Le développement de l’accueil des TPS doit être mis en relation avec la question de GRH pour les
communes qui hésitent à ouvrir des postes sans une visibilité suffisante sur le long terme. Il faut un
message politique stable pour la scolarisation des enfants de moins de trois ans.
Les partenariats avec la CAF, la petite enfance, …, doivent être développés.
6. La question de la sieste
La question de la sieste est un vrai sujet qu’il aurait été nécessaire de travailler en lien étroit avec la
réforme des rythmes.

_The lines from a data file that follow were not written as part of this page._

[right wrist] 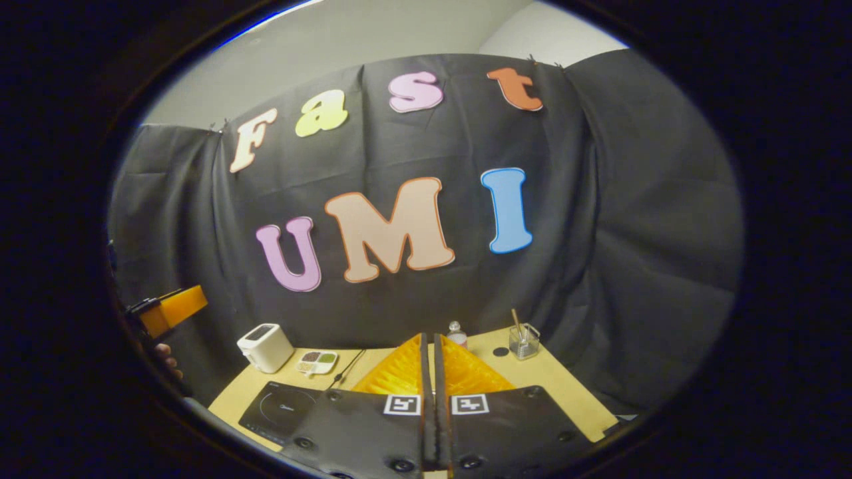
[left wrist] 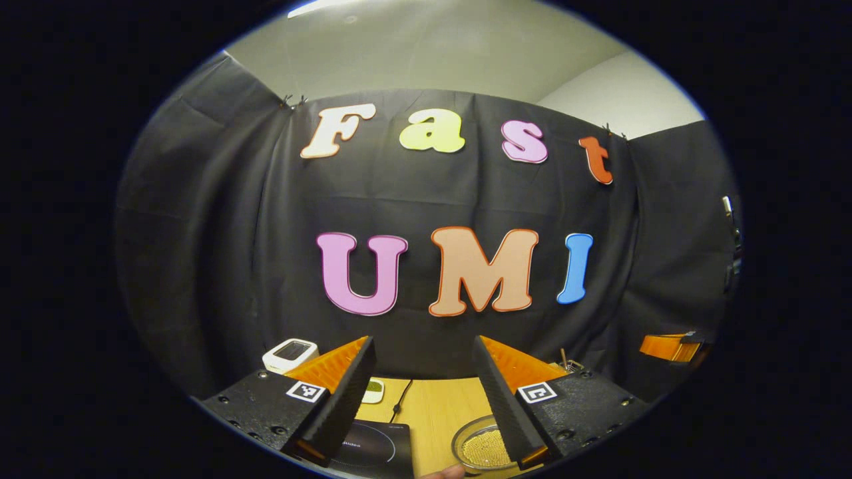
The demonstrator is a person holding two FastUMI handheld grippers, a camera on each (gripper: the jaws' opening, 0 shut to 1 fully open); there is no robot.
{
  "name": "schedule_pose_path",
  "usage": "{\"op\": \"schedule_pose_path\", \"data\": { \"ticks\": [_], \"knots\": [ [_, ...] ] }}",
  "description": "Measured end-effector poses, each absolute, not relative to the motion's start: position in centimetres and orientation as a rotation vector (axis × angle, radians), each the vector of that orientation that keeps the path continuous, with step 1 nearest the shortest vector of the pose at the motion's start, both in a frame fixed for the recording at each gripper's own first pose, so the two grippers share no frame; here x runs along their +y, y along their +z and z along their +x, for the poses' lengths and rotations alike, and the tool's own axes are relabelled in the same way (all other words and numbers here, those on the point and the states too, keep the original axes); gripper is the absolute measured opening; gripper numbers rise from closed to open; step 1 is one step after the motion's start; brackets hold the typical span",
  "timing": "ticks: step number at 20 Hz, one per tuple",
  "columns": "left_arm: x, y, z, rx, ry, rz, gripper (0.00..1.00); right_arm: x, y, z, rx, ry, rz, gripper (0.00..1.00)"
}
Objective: First push the handle of the pot to place it horizontally, then grasp the pot with both hands and set it on the induction cooktop.
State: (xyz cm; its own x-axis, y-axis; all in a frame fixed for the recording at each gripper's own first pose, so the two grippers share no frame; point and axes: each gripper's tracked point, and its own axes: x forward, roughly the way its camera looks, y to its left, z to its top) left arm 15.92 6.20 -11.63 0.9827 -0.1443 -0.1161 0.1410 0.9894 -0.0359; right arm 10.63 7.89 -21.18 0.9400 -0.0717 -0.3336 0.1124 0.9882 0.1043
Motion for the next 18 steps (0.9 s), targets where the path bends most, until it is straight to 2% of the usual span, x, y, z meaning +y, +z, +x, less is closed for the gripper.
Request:
{"op": "schedule_pose_path", "data": {
  "ticks": [1,5,6,11,12,14,17,18],
  "knots": [
    [6.9,-12.7,16.8,0.135,-0.152,-0.035,0.89,8.7,-22.7,10.7,0.366,-0.109,0.117,0.0],
    [9.7,-16.3,19.2,0.179,-0.173,-0.025,0.9,11.6,-29.2,10.2,0.506,-0.159,0.139,0.02],
    [10.3,-16.9,19.5,0.187,-0.173,-0.03,0.89,12.3,-30.6,10.0,0.538,-0.166,0.145,0.0],
    [13.1,-20.3,20.2,0.243,-0.142,-0.055,0.9,13.9,-37.8,8.4,0.681,-0.212,0.19,0.02],
    [13.4,-20.9,20.1,0.25,-0.143,-0.06,0.9,14.1,-39.1,8.0,0.704,-0.223,0.199,0.0],
    [13.8,-21.8,20.0,0.262,-0.145,-0.052,0.9,14.6,-41.4,7.1,0.75,-0.23,0.201,0.03],
    [15.1,-23.2,19.7,0.285,-0.135,-0.05,0.9,15.9,-44.3,4.7,0.837,-0.212,0.174,0.03],
    [15.4,-23.5,19.7,0.293,-0.132,-0.053,0.9,16.5,-45.2,3.9,0.869,-0.205,0.176,0.0]
  ]
}}
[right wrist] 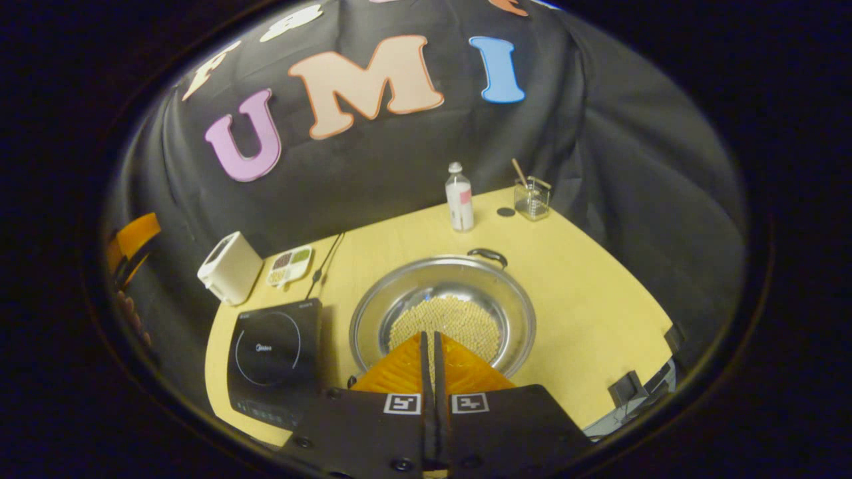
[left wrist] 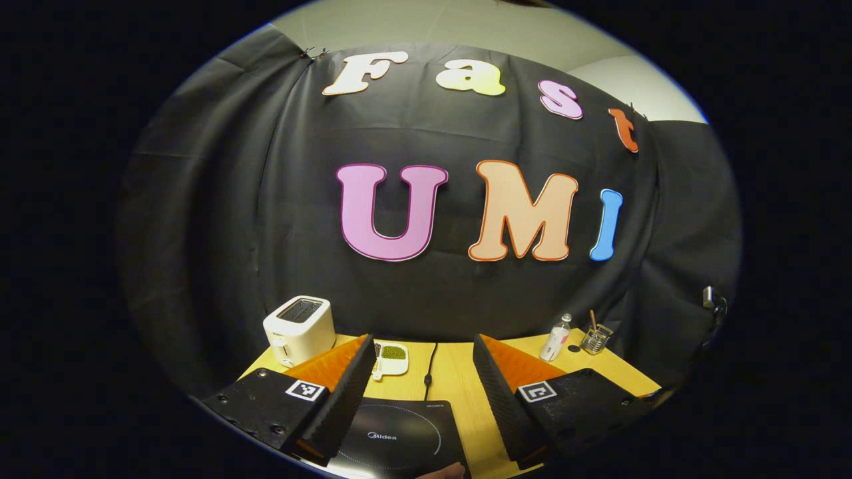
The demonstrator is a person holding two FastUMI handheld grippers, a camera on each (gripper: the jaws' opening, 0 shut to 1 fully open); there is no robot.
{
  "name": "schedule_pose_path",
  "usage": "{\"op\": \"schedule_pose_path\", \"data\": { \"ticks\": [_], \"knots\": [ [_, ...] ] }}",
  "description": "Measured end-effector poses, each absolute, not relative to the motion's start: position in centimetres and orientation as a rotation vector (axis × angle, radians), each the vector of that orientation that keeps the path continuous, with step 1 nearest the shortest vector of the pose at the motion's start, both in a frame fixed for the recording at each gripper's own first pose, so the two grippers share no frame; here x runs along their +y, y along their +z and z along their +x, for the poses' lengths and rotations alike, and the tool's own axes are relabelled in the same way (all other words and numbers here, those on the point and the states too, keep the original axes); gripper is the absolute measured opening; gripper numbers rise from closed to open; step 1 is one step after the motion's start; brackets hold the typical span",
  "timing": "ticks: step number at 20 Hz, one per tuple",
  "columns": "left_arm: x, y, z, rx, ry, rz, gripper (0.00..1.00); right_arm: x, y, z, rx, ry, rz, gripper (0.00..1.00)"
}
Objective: First push the handle of the pot to place it horizontally, then grasp the pot with both hands and set it on the induction cooktop.
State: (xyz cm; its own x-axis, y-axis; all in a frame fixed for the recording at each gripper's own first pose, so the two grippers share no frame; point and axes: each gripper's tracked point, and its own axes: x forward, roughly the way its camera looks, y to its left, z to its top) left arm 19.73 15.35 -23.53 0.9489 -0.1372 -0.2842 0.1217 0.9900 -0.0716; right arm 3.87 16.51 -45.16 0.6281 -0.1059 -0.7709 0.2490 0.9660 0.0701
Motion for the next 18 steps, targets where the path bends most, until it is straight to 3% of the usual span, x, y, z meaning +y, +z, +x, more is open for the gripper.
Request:
{"op": "schedule_pose_path", "data": {
  "ticks": [18],
  "knots": [
    [20.3,-25.0,18.4,0.307,-0.064,-0.037,0.9,21.4,-56.6,-2.9,1.231,-0.141,0.121,0.0]
  ]
}}
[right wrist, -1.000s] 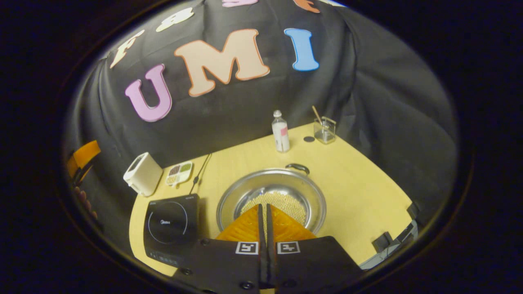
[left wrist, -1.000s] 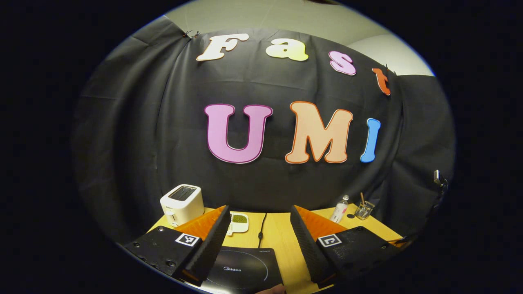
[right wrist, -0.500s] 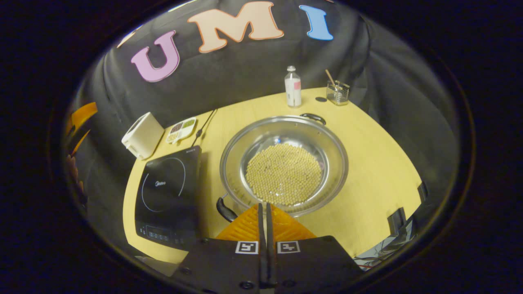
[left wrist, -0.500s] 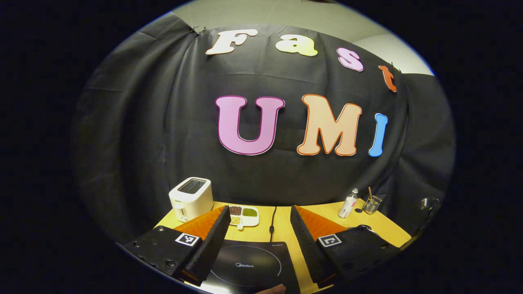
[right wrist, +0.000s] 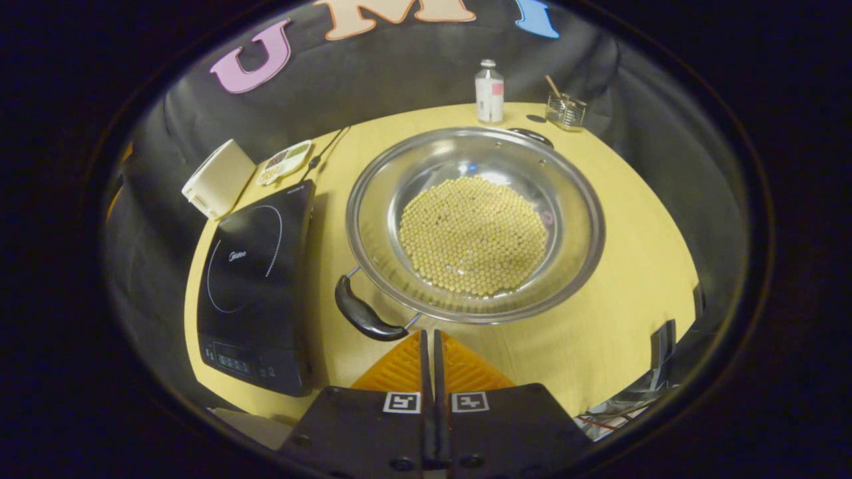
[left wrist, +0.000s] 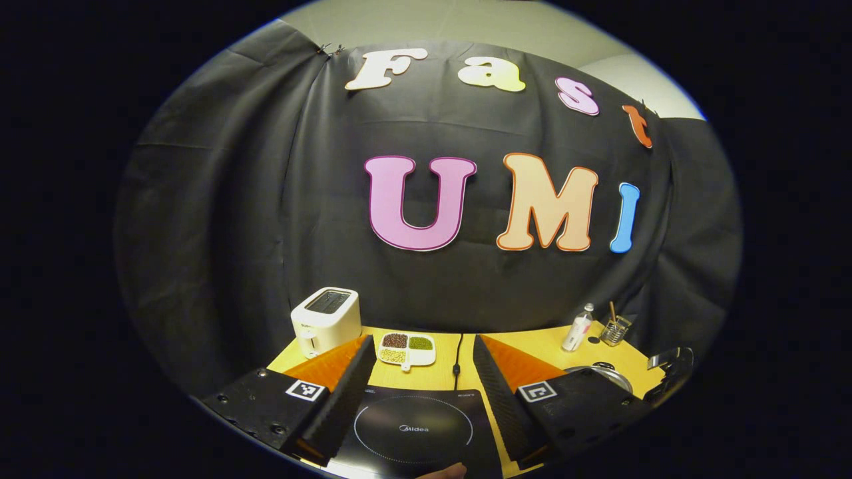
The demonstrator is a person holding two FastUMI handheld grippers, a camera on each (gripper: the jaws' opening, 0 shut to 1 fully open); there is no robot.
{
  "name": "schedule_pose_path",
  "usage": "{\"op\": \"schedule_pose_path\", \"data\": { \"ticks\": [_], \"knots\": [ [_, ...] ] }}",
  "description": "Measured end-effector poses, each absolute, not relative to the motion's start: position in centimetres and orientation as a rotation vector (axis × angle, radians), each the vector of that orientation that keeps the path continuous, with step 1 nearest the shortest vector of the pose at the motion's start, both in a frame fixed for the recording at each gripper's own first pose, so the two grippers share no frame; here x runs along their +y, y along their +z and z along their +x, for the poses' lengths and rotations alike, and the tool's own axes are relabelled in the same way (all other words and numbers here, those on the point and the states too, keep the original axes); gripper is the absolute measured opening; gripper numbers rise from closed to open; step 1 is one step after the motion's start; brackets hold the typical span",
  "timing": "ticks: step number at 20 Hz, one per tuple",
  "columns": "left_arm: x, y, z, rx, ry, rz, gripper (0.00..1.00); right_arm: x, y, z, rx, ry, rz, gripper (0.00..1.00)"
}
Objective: First push the handle of the pot to place it horizontally, then grasp the pot with both hands and set it on the induction cooktop.
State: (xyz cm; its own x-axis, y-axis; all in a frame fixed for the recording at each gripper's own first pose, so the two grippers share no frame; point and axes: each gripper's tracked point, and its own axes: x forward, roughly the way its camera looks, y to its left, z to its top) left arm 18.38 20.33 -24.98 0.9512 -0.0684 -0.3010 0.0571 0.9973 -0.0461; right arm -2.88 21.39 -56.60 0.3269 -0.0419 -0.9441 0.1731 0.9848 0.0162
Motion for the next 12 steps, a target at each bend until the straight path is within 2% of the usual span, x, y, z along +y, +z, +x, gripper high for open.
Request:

Le règlement de l’école doit envisager des aménagements particuliers pour
prendre en compte l’articulation temps de sieste / temps de scolarisation.
Suggestions
Revoir le référentiel de compétences pour les maîtres de ces classes compte tenu des spécificités et
des attendus.
Faire évoluer la mallette des parents pour les TPS (des exemples sur le site national EP)
Proposer un cahier des charges de l’accueil des TPS élaboré conjointement avec les collectivités afin
de rendre lisibles les attendus.
Proposer une évaluation d’école pour mesurer l’impact du dispositif sur les apprentissages.
Envisager de renforcer la formation de tous les inspecteurs sur ce sujet.
Créer une option « maternelle » pour les CAFIPEMF.
Inventorier toutes les ressources et dispositifs à destination des parents en différenciant les temps,
les lieux, les personnels concernés, etc.
Revoir le règlement intérieur de l’école pour les TPS.